Task details
Wherever "bounding" appears in a line of the listing, report that line.

========

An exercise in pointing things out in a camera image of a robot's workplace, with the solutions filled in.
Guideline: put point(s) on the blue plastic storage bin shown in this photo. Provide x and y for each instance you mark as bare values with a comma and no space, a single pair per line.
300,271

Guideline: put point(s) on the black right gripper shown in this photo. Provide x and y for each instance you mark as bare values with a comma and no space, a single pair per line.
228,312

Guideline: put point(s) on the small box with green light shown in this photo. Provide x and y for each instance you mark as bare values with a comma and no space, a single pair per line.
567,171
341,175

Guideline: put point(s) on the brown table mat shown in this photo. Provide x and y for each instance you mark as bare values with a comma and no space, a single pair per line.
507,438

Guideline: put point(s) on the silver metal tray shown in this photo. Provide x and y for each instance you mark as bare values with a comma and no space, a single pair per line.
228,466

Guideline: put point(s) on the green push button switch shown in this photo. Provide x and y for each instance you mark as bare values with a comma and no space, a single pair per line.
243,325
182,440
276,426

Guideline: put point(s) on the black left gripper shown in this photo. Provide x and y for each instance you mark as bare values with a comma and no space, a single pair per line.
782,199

========

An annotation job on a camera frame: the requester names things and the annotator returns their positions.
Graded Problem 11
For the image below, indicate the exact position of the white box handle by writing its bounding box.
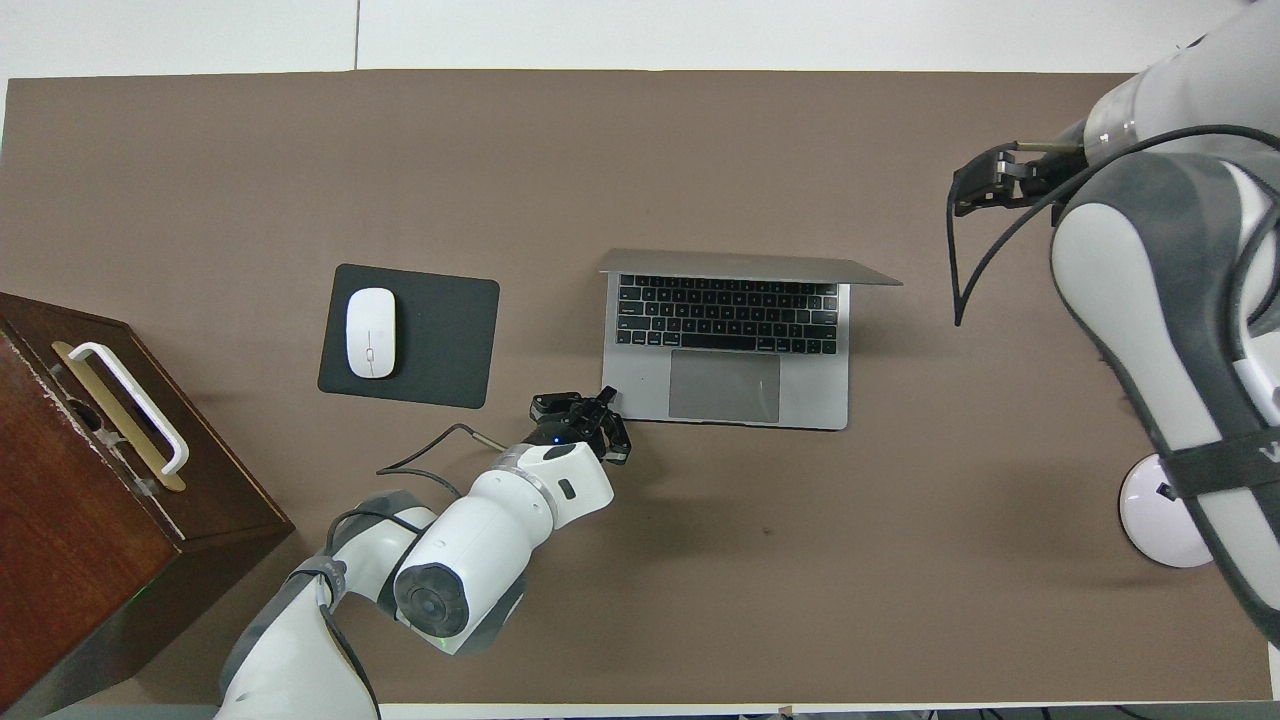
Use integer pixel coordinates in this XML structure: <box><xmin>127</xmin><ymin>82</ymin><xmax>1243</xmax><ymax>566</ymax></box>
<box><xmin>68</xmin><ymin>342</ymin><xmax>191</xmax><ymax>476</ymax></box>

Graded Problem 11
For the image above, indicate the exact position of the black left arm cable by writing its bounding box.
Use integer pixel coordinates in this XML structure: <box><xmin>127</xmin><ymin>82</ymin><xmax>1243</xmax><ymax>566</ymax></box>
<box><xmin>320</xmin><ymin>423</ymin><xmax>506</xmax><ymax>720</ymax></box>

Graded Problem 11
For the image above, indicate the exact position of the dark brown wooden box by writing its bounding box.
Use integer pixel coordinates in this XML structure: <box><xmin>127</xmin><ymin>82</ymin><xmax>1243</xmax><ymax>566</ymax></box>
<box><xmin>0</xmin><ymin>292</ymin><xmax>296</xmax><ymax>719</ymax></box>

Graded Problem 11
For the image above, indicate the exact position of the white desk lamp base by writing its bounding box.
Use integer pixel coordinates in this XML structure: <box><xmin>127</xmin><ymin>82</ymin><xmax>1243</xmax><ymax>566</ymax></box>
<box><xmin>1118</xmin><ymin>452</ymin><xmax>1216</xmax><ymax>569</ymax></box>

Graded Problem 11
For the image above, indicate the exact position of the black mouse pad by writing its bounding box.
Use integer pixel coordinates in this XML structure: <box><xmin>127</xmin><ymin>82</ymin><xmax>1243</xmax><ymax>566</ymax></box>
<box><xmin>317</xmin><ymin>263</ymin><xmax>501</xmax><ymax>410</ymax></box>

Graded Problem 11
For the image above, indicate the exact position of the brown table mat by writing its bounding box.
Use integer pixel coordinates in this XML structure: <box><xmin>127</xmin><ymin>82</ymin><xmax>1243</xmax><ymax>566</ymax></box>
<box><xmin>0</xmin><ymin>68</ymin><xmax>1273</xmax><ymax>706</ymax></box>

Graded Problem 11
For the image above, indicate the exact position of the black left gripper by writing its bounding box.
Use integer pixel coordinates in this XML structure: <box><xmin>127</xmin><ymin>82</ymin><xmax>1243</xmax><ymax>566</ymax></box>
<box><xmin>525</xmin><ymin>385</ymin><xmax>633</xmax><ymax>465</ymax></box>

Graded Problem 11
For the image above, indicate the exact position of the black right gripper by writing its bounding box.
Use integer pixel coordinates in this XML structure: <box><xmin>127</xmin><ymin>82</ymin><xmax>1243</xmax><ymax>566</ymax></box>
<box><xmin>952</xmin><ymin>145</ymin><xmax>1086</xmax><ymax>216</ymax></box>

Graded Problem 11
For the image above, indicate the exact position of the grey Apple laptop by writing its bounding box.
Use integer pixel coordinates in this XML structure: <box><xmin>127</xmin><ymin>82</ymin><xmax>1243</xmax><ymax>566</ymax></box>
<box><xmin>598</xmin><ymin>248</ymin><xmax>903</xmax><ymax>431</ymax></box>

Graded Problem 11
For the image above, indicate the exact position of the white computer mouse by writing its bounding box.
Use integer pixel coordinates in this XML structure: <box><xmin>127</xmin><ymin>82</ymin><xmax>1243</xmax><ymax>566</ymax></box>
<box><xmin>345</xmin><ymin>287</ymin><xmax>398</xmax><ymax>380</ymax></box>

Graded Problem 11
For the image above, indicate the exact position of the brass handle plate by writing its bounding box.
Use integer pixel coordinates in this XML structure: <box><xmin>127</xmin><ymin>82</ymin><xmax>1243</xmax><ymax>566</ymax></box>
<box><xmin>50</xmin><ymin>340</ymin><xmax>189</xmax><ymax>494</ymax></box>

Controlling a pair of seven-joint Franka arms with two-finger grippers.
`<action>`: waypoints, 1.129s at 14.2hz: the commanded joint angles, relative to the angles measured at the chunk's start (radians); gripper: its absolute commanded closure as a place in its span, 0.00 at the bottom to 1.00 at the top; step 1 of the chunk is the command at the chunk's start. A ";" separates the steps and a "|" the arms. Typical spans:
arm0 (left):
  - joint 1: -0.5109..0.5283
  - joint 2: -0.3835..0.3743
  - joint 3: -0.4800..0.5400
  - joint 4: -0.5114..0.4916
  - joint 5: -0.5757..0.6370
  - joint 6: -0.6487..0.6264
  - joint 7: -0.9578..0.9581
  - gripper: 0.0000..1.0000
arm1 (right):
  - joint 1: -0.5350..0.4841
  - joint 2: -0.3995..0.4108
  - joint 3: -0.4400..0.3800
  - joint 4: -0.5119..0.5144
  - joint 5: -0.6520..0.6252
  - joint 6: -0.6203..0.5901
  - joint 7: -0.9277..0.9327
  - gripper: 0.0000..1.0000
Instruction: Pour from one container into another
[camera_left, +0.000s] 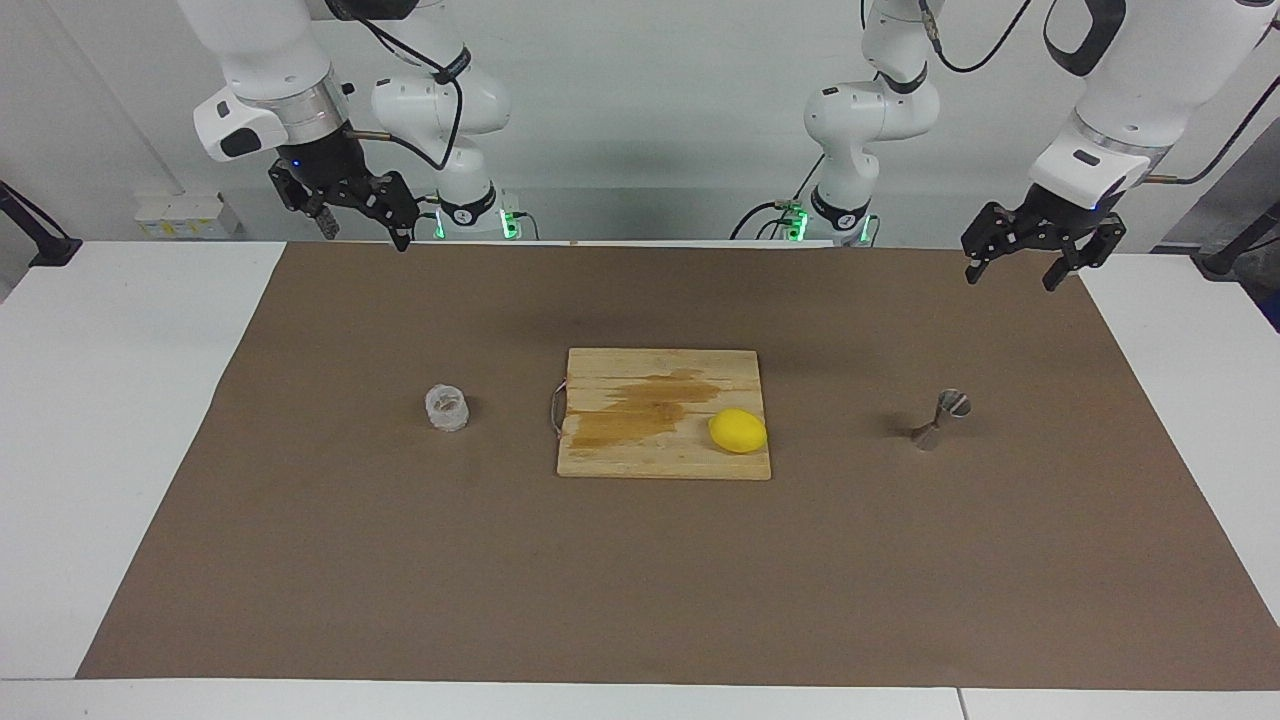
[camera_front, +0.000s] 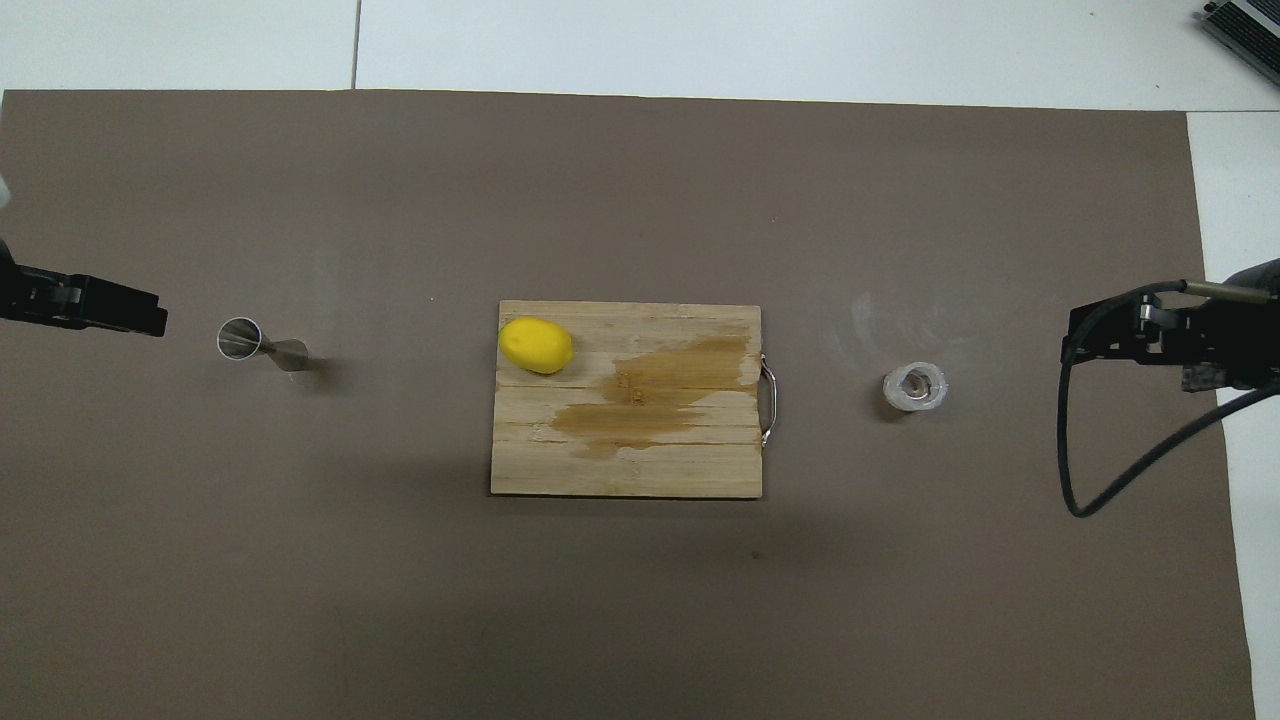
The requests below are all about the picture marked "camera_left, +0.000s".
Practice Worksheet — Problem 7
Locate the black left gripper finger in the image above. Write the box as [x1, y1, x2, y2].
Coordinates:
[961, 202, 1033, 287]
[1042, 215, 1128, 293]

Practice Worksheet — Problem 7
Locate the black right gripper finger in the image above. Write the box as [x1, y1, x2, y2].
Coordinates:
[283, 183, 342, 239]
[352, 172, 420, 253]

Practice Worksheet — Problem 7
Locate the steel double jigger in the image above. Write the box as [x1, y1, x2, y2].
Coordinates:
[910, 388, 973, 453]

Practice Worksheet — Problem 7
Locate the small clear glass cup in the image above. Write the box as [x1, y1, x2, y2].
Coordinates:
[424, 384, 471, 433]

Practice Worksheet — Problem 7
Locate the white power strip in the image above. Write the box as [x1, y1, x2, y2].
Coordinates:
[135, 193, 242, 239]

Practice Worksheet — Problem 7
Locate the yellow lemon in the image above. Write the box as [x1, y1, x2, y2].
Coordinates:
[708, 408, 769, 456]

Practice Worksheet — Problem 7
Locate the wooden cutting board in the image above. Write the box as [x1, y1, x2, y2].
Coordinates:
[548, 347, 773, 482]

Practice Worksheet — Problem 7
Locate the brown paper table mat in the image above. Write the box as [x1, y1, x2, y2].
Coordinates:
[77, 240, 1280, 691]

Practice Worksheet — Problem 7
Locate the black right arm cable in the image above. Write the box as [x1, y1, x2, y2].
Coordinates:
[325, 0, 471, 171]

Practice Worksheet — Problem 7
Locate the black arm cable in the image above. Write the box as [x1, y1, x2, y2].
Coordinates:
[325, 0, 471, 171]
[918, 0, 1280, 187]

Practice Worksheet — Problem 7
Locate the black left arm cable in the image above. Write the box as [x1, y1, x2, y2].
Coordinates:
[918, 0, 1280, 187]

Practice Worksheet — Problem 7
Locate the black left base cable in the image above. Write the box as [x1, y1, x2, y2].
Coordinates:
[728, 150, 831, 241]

========

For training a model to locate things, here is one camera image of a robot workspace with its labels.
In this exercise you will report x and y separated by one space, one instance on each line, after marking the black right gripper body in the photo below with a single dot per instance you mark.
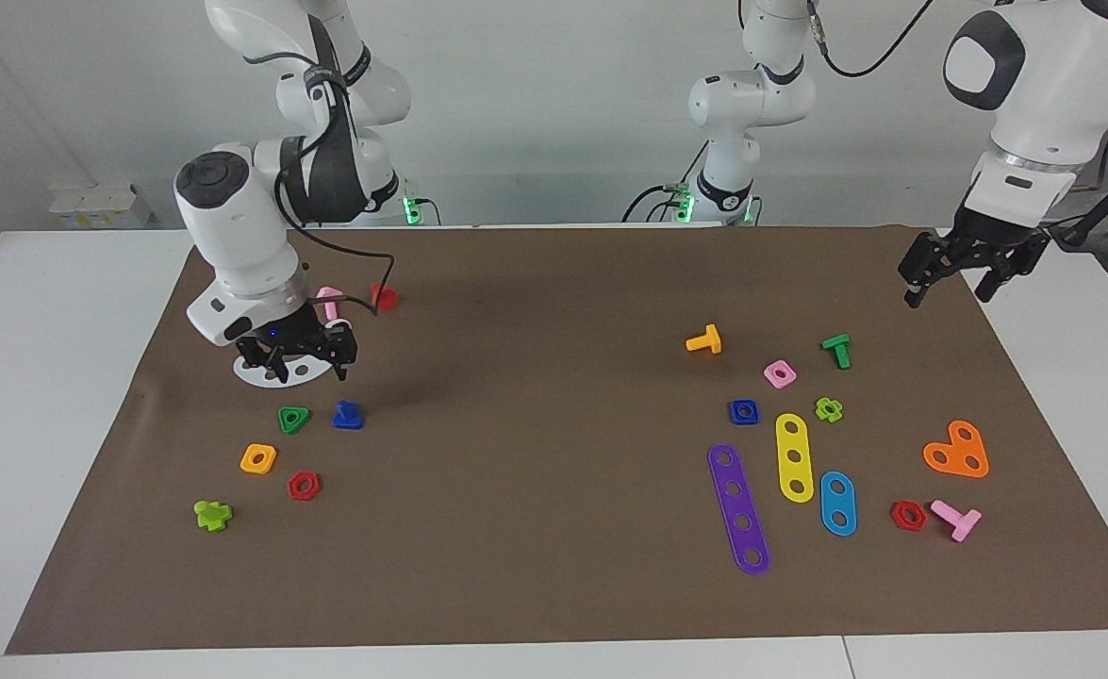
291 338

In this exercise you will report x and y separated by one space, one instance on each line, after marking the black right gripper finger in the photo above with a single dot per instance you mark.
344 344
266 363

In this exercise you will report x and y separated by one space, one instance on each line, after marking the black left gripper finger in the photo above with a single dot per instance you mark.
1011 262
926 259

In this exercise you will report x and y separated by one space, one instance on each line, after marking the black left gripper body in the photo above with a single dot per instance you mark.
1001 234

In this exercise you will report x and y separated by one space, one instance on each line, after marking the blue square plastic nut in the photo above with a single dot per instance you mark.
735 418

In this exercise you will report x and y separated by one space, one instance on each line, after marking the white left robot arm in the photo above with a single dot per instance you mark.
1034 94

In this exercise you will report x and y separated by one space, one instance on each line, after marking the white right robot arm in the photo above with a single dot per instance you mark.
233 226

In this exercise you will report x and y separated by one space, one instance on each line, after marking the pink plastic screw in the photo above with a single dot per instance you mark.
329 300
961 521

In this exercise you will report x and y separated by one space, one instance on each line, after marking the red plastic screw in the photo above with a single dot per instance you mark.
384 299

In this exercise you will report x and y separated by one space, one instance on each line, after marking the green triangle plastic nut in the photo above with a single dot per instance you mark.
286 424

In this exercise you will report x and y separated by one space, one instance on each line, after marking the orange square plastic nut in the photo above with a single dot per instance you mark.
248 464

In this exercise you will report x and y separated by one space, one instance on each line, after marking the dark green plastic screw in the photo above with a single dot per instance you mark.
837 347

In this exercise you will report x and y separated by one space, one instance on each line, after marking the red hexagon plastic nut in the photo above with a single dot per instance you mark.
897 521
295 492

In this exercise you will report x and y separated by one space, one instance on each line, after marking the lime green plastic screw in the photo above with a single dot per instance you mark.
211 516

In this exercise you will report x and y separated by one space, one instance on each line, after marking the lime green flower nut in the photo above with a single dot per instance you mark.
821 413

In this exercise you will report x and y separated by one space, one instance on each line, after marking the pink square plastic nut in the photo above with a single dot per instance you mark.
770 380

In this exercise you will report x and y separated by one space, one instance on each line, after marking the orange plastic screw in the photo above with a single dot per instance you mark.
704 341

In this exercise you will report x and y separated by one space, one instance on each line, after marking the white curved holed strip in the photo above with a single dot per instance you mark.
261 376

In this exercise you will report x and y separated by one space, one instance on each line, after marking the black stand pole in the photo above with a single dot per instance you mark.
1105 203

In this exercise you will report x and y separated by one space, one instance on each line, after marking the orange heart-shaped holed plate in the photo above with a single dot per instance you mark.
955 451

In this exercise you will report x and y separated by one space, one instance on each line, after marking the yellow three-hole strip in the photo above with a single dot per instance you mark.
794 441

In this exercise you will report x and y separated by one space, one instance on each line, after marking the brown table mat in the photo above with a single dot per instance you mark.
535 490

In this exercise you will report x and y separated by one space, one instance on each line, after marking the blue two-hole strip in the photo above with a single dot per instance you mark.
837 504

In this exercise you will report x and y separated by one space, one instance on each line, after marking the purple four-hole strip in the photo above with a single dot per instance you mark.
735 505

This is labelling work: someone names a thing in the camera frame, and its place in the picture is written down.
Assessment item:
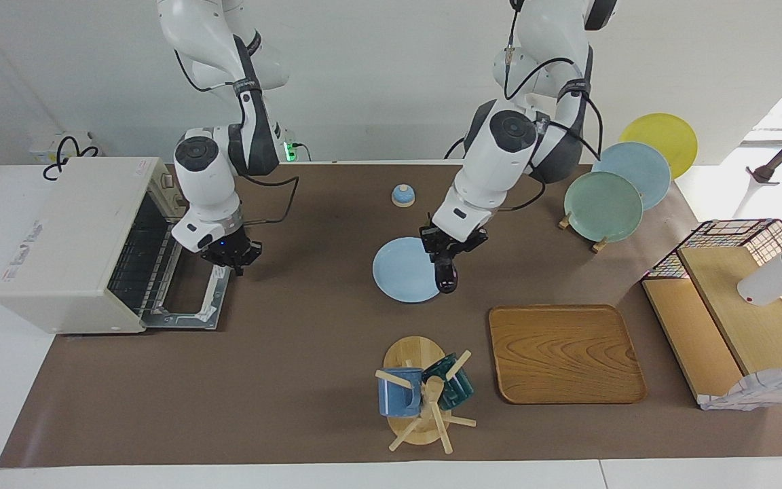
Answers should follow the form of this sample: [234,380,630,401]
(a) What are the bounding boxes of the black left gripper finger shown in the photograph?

========

Task answer
For the image below, indicate the exact position of the white box handle by writing its bounding box.
For the image above, indicate the exact position of the black left arm cable by writing its bounding box.
For the image above, indicate the exact position of the dark brown wooden box by writing its bounding box.
For the image above, indicate the exact position of the white desk lamp base by writing its bounding box.
For the image above, indicate the exact position of the black mouse pad by writing its bounding box.
For the image above, indicate the exact position of the brown table mat by writing its bounding box.
For the image above, indicate the exact position of the black left gripper by writing its bounding box.
For the image above, indicate the exact position of the black right gripper by writing its bounding box.
For the image above, indicate the exact position of the grey Apple laptop by writing its bounding box.
For the image above, indicate the exact position of the white computer mouse by writing its bounding box.
For the image above, indicate the exact position of the brass handle plate by writing its bounding box.
(a) What are the bounding boxes of the black left gripper finger shown in the photograph?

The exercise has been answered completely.